Originally coined to mean “algorithmic IT operations” and then updated to “artificial intelligence for IT operations,” AIOps nonetheless remains securely rooted in the mature fields of big data analytics and machine learning. When applied to increasingly complex IT infrastructure, these tools tame the barrage of information and provide real-time and predictive insights to improve operations.
AIOps has arrived just in time to save data center teams from manual oversight of IT systems and facilities and the overwhelming volume of alerts and information delivered across a variety of monitoring systems. Separating signal from noise and highest impact issues from less critical problems has become extremely difficult for any IT organization. Root cause analysis is, similarly, reaching beyond mere human capabilities.
By aggregating log files and monitoring system data, AIOps moves the data center toward the coveted single-pane-of-glass visibility. Automation features can take over the burgeoning variety of administrative tasks, reducing costs and stretching staff resources further. And machine learning systems, armed with large volumes of data, can perform pattern analysis and outlier identification, resulting in increasingly accurate and predictive fault identification and recommended interventions.
These are powerful advantages, but the downstream impacts for the business and its customers are what’s truly driving adoption. AIOps is fast becoming indispensable for organizations determined to keep pace with customers’ high demands for availability, reliability, and performance. In fact, AIOps is among the most promising—and proven—options for boosting uptime. Interventions shift from after-the-fact repairs to real-time and even proactive solutions implemented before systems go down in the first place.
The applications for AIOps are quickly multiplying. Google, in a well-publicised example, has developed a system to monitor temperature, cooling system, and other information from hundreds of sensors around the data center and recommend changes. The company recorded a 40 percent reduction in cooling-related energy requirements, and commercial AIOps-based facilities management systems are seeking similar impacts.
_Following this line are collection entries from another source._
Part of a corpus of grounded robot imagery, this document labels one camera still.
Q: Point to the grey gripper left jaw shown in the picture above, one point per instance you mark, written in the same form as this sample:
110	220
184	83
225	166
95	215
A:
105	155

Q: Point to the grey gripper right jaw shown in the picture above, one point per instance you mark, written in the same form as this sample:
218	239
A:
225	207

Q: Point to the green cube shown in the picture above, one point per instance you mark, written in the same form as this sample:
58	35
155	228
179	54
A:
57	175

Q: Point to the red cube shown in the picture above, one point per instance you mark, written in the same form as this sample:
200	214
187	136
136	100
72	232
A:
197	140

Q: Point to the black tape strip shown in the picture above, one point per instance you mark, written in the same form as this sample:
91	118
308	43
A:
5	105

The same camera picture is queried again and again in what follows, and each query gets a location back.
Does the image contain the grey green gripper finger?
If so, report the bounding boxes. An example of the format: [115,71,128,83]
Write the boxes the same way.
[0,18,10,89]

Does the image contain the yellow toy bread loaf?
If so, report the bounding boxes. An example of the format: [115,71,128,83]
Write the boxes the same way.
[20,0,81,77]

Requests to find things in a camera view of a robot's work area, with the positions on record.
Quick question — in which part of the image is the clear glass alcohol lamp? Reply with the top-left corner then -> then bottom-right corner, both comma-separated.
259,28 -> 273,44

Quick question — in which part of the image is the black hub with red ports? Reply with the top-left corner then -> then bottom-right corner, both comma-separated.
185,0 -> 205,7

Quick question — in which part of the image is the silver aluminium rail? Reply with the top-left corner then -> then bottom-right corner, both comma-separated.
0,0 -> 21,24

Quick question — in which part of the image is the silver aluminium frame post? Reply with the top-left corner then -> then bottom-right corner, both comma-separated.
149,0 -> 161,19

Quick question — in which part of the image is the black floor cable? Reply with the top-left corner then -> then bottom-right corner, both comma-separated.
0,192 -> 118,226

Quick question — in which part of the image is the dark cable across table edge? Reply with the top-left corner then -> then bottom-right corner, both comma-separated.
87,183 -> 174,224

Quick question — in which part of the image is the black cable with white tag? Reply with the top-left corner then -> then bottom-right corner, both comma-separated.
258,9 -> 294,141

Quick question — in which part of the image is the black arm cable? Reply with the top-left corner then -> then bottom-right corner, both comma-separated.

Park Place Technologies deploys AIOps for hardware monitoring and has achieved a 31 percent reduction in mean time to repair across thousands of customer sites. We’re benefiting from proactive fault detection and the automation of triage and trouble ticket generation to give engineers more timely and complete information to effect repairs and prevent downtime.
Additional use cases span resource utilisation to storage management to cyberthreat analysis. Fortunately, there are off-the-shelf AIOps tools available for a variety of purposes, as well as managed services providers integrating AIOps applications. These third-party solutions not only offer turnkey opportunities to engage AIOps, they also achieve faster time to value.
As progress continues, we can expect increasingly integrated, end-to-end AIOPs systems capable of analysing language and other complex inputs, leveraging deep neural networks, and automating more of the adjustments recommended by the machine learning algorithms. Data center leaders will need to get used to the idea of turning over more functions to these powerful autonomic solutions, so they themselves can make better use of their precious time.
AIOps: do you really need it?
By Nigel Kersten, Field CTO Puppet.
AIOps is the natural evolution of IT operations analytics, where we employ big data and machine learning to do real-time analysis of our IT data sources in order to automatically identify and remediate issues.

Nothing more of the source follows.